Many of Clinton’s supporters seemed to think she deserved to win the contest just because it would make her the first woman president. Sorry, but that’s hardly justification for putting her in the White House.

There will be other female candidates, ideally with fewer skeletons in their closets.

Having said that, I probably would have held my nose and voted for Clinton if I were an American citizen, simply because she seemed marginally the less ghastly of the two options.

But now we’re stuck with President Trump, and the most we can hope for is that somehow, the American polity will find a way of turning him into someone worthy of the most powerful office in the world.

It will be a challenge, but don’t rule it out.

America’s weirdness and excess tend to dominate our perceptions of the country, but we should have faith in the basic decency of its people. As Winston Churchill said, “You can always count on the Americans to do the right thing – after they’ve tried everything else”.

I also believe that Americans are fundamentally resilient and optimistic. That’s one of the keys to their economic success.

My wife and I travelled widely in the US during and after the global financial crisis, which knocked the stuffing out of the US economy, and saw no sign that Americans were paralysed or demoralised. They just got on with things.

Similarly, although many Americans might be temporarily stunned by Trump’s election, they will get back on their feet and carry on. That’s what they do.

And who knows? Maybe Trump will undergo a transformation once the mantle of the presidency settles on his shoulders.

The immense responsibility that goes with the office, the weight of history behind it and the great legacy of presidents such as Abe Lincoln and Franklin Roosevelt, may prevail over his vulgar, hucksterish impulses.

People are capable of rising to the occasion, after all. It’s the reverse of the Peter Principle, which states that people rise to their level of incompetence.

Already, a more moderate, conciliatory Trump has emerged. He felt magnanimous enough in victory to speak kindly of Clinton, although one suspects it would have been a very different story had he lost.

President Obama, similarly, changed gear overnight from attack dog to statesman, extending an olive branch to Trump and offering to do whatever he could to ensure a seamless handover of power.

Perhaps both men understood that the presidency, and the need to maintain stability for the benefit of their fellow Americans, was bigger than either of them.

Perhaps too, as has been suggested, Trump deliberately presented himself as an unreconstructed bogan on the campaign trail just to exploit voter resentment against the political elites, and that he always meant to tone things down if he won. We shall see.

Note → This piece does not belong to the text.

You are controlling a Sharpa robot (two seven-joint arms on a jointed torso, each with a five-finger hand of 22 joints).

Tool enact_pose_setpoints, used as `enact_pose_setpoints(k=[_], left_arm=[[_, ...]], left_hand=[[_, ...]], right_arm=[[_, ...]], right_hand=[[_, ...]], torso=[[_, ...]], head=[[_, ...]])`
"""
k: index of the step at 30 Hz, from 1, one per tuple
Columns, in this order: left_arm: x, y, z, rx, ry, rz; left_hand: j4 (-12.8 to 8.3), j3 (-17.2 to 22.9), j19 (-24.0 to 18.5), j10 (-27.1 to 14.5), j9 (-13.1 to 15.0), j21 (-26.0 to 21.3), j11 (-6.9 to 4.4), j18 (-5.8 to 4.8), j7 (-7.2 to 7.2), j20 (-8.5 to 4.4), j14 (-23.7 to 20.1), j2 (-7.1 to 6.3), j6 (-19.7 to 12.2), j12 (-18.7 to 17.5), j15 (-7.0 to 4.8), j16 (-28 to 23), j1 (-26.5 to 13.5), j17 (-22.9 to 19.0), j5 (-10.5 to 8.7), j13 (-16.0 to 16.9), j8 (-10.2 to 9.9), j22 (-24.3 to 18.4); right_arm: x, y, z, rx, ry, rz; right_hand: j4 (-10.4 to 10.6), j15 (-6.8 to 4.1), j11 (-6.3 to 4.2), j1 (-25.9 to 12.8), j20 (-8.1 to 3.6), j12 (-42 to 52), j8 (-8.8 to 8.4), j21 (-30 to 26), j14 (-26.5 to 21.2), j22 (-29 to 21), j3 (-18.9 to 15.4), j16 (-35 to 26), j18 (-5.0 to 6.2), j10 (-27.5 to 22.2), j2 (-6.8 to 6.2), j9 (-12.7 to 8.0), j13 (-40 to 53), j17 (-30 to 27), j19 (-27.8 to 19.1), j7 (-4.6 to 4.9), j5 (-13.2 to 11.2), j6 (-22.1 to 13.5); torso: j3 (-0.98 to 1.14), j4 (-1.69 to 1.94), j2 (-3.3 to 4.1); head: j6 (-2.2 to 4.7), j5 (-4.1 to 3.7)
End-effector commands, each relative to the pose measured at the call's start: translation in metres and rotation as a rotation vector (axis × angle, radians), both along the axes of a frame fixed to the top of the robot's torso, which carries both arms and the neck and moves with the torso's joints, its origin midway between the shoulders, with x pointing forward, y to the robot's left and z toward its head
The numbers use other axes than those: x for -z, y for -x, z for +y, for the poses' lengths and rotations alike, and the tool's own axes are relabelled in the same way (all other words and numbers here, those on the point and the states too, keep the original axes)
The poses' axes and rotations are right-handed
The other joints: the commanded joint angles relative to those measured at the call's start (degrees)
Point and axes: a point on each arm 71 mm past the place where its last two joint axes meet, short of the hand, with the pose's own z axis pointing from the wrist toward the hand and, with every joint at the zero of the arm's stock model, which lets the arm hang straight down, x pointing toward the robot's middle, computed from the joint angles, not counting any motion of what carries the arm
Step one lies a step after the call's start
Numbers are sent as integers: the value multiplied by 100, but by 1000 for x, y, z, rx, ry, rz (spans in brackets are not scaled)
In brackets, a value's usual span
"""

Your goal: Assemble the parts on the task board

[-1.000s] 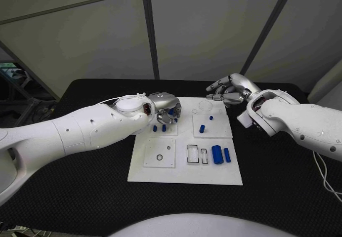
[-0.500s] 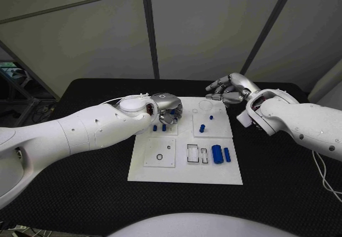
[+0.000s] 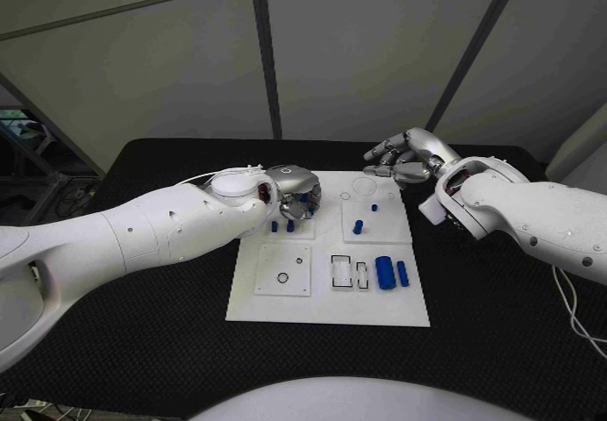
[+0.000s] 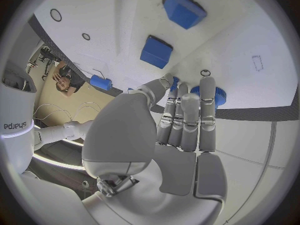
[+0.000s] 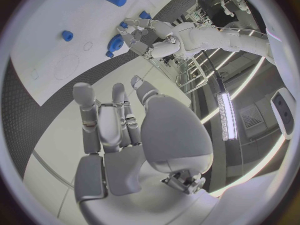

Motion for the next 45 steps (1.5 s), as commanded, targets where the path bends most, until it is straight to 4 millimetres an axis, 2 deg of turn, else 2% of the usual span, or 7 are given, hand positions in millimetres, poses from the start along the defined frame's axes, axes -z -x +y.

In the meantime, we’re left to scratch our heads over the perversity of the American political system.
This manifested itself in two ways. The first mystery is how a country as enormously rich in human capital could throw up (double meaning intended) two such deeply flawed candidates.

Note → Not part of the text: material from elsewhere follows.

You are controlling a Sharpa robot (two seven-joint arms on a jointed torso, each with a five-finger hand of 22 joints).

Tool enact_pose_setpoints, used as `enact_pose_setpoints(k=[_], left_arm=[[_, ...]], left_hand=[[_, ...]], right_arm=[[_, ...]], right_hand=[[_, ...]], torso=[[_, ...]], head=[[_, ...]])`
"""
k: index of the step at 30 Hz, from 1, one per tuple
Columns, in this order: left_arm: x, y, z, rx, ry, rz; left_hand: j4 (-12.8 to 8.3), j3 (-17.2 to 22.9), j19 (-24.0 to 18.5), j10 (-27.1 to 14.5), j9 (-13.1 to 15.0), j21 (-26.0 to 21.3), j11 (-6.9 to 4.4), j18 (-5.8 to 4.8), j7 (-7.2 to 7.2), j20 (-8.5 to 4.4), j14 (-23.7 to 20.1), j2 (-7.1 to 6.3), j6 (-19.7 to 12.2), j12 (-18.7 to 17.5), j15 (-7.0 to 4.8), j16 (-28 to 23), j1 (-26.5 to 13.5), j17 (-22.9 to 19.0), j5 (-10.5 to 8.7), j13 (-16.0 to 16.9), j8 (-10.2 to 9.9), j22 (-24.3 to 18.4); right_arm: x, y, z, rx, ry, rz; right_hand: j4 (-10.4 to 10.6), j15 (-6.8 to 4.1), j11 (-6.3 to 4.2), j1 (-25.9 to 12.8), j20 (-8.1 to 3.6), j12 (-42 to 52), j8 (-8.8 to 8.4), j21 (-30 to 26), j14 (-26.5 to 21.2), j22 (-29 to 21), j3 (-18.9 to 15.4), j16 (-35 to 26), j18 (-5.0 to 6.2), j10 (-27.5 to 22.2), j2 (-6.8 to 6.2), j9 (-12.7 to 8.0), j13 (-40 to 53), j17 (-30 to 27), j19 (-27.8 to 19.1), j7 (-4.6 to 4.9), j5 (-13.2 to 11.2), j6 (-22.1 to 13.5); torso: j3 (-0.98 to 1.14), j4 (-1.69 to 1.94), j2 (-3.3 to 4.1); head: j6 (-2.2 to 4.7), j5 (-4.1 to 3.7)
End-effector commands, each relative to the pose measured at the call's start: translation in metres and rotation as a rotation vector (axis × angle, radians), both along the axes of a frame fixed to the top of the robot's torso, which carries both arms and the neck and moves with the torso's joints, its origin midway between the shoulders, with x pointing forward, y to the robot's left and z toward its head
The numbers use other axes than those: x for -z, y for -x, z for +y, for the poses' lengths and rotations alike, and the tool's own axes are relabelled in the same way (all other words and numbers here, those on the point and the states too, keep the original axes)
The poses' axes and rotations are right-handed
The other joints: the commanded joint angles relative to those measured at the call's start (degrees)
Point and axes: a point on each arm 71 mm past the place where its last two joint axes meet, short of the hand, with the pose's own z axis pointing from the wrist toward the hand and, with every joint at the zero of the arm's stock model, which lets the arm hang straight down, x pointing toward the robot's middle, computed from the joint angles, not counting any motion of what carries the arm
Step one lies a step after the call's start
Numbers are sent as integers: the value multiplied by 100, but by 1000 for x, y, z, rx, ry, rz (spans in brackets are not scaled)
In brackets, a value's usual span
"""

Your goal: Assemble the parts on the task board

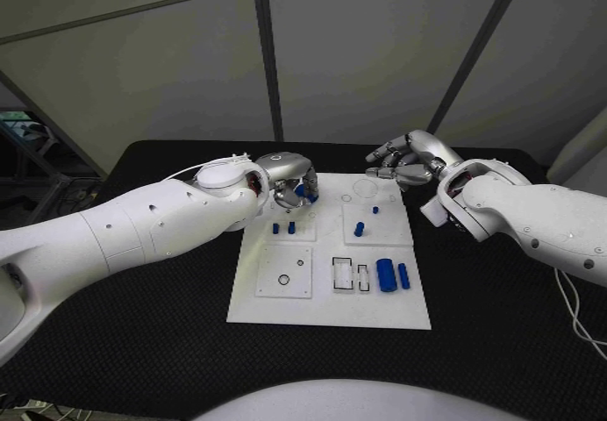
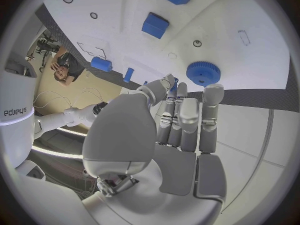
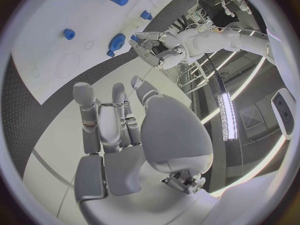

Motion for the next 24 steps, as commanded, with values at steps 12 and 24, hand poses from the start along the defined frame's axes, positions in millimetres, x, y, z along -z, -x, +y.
enact_pose_setpoints(k=[12, 24], left_arm=[[-9, -3, 32, -78, 14, 28], [2, 3, 52, -109, -6, 61]], left_hand=[[7, -50, 32, 67, -4, 33, -2, 45, -4, 13, 28, -14, 57, -47, -1, 11, -85, -19, -8, -18, -42, 18], [11, -60, 34, 79, -4, 36, -5, 45, -8, 14, 30, -25, 67, -62, -1, 15, -101, -23, -8, -25, -53, 26]], right_arm=[[-1, -1, -3, 0, 2, -7], [-1, 0, -5, 5, 4, -7]], right_hand=[[0, -40, -7, 4, -2, -35, 24, -19, 76, -5, 21, -26, 35, 37, -40, -6, -6, -5, -15, 3, 28, -12], [0, -40, -7, 4, -2, -35, 24, -19, 76, -5, 21, -26, 35, 37, -40, -6, -6, -5, -15, 3, 28, -12]], torso=[[10, -1, 1], [4, -4, 5]], head=[[17, 20], [6, 48]])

The US is due for a serious national conversation on the shortcomings of the selection process. Some suggest that the reason good people don’t put themselves forward is that the price they would have to pay – the relentless media scrutiny, the character assassination, the viciousness of social media – is just too high.

While they’re about it, perhaps the Americans should also be asking hard questions about the increasing isolation of the professional political class from ordinary working stiffs, just as people are doing in other countries.

The second issue is that the candidate who wins the most votes – in this case, Clinton – can still finish second.

No electoral system delivers results that perfectly mirror the popular vote, but America’s electoral colleges produce more distorted outcomes than most.

Trump got fewer votes than Clinton, yet won 279 of the crucial electoral college seats to her 228. You can imagine the fury of the Trumpeteers if it were the other way around.

One final thought. It seems that virtually every New Zealander has a firm opinion on American politics.  I include myself.

As I wrote in my recent book A Road Tour of American Song Titles, it’s remarkable that so many non-Americans know what’s best for America. But ultimately it’s their country, and their right to conduct their affairs in their own way.